The True Blue Tattoo Parlor and Body Piercing Parlor in Austin, Texas. 2014-04-19. Carol M. Highsmith, photographer. Library of Congress. [Note: This tattoo and body piercing parlor has no connection whatsoever to the case summarized below, other than the word "tattoo". The photo is included simply to add a little color to our grey legal world.]
Statement Of Decision Properly Found Objective/Subjective Bad Faith.

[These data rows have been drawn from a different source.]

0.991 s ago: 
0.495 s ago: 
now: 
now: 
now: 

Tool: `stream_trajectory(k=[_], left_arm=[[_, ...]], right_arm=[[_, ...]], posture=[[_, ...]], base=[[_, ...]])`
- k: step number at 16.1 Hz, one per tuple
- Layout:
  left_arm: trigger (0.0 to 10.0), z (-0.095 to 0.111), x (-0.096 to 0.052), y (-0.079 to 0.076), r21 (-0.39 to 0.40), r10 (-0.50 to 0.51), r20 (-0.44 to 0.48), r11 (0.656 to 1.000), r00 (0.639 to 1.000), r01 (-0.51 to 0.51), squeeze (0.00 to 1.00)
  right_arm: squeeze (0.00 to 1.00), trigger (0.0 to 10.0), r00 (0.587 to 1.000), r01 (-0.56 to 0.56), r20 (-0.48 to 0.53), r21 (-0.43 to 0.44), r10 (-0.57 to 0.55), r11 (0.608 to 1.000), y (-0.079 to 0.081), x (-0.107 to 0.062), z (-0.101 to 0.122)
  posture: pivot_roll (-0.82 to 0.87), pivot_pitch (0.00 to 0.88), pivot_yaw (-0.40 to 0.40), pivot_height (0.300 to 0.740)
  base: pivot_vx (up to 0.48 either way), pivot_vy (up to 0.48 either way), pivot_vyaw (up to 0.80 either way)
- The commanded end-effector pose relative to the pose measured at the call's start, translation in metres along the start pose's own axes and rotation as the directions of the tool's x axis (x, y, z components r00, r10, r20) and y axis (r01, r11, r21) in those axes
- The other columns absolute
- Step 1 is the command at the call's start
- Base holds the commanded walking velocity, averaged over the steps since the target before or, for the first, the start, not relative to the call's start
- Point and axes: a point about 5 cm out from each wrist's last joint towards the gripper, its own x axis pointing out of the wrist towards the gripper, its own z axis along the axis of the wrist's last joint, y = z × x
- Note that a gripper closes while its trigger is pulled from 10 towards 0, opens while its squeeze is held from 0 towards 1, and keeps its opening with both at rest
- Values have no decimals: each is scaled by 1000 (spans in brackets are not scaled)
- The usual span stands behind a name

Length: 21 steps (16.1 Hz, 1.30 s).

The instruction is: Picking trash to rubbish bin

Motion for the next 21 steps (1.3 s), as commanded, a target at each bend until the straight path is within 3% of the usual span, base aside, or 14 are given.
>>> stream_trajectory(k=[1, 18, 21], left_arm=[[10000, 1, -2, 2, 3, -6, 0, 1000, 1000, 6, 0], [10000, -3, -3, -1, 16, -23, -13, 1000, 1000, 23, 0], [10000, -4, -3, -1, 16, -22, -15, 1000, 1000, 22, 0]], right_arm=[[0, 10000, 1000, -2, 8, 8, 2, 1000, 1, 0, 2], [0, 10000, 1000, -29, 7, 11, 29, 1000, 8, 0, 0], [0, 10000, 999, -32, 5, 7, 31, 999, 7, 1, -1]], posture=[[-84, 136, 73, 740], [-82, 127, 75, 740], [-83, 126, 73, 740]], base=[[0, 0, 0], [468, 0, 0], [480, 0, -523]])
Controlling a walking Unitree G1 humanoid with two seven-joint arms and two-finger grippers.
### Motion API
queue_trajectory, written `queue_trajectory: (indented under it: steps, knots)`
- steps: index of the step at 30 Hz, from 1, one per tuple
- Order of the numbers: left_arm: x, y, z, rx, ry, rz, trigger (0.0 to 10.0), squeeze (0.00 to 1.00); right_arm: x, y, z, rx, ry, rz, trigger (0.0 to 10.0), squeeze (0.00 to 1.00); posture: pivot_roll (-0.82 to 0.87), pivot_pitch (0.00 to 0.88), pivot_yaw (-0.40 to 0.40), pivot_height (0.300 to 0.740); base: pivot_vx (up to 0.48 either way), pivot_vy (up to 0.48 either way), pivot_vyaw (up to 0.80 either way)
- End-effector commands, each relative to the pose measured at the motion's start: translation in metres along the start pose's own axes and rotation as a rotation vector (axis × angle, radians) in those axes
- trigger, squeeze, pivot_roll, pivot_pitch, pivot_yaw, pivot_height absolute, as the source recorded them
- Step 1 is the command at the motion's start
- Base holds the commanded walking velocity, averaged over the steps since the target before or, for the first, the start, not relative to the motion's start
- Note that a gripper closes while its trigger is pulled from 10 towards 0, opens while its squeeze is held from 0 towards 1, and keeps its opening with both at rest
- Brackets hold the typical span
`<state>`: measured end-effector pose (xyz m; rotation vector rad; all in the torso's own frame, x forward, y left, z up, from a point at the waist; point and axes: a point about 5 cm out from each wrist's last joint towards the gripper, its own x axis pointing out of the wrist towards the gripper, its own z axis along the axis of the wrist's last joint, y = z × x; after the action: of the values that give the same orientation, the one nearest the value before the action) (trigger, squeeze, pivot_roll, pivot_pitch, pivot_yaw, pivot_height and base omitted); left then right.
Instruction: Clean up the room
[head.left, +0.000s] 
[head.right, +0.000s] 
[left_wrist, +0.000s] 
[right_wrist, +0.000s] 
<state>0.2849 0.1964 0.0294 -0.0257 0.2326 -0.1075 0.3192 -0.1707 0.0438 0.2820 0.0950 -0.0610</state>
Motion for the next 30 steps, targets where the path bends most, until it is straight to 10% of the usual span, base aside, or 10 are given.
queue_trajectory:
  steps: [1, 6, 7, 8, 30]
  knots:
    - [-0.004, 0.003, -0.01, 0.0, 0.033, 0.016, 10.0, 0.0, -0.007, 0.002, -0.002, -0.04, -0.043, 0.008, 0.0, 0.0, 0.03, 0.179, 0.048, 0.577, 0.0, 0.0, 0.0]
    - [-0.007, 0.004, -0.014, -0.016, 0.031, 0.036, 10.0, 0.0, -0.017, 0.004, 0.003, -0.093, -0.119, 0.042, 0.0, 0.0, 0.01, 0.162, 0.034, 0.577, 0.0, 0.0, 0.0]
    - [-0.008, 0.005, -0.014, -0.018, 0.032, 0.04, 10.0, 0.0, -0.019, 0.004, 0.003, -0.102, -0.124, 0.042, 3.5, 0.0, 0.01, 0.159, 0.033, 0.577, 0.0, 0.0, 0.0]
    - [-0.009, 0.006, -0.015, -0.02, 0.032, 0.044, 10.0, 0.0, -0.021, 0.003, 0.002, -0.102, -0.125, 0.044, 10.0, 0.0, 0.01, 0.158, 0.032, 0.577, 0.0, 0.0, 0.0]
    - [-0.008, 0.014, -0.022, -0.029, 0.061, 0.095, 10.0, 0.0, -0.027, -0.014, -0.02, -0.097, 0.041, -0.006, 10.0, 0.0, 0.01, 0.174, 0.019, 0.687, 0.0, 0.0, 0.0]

In Vescovi v. Clark, Case No. G052716 (4th Dist., Div. 3 Apr. 7, 2017) (unpublished), plaintiff sued a former independent contractor machinist for misappropriation of trade secrets involving a tattoo machine. Defendant prevailed and was awarded $50,000 in attorney's fees (out of a requested $57,400) under Civil Code section 3426.4. The fee award was affirmed after defendant provided a detailed statement of decision by the trial judge. Objectiveness speciousness was shown by these facts: plaintiff's failure to identify the trade secret; failure to produce an alleged videotape showing defendant's confession to wrongdoing; plaintiff's unreasonable settlement demands; and failure to produce any evidence of damages. Subjective bad faith was demonstrated by plaintiff wanting a settlement non-compete arrangement putting defendant out of business, never producing trade secret specification, making threats to defendant's family, and sending intimidating emails to defendant's current boss. Defendant also likely will be awarded fees for winning on appeal. Presiding Justice O'Leary authored the 4/3 DCA opinion in this one.